### [Instructions for the task]
Exclude the pictures from your copy, and reproduce each entry below verbatim.
*** Supplied material ***
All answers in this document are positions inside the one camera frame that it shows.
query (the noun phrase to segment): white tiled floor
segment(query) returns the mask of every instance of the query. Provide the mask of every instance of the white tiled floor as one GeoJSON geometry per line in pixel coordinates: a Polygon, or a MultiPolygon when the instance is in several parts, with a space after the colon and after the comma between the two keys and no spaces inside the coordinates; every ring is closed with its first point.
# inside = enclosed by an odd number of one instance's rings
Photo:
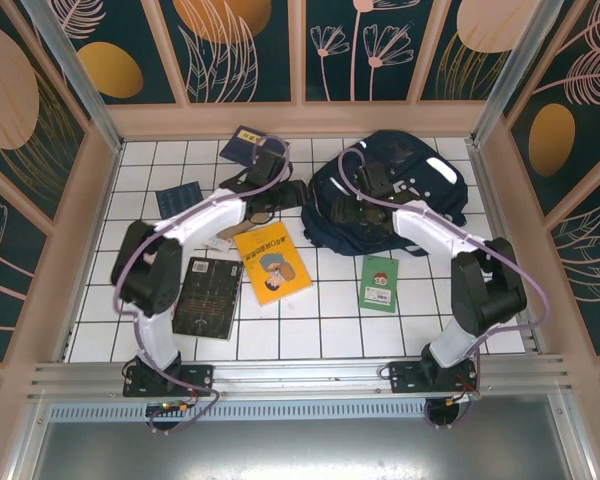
*** End of Supplied material ***
### [Written answer]
All answers in this document are positions inside the one camera frame that it shows.
query (the noun phrase to segment): white tiled floor
segment(query) returns the mask of every instance of the query. Provide the mask of every instance of the white tiled floor as one GeoJSON geometry per line in pixel coordinates: a Polygon, or a MultiPolygon when the instance is in several parts, with a space after the colon and after the comma between the two keys and no spaces inside the coordinates; every ring is closed with its first point.
# inside = enclosed by an odd number of one instance's rings
Photo:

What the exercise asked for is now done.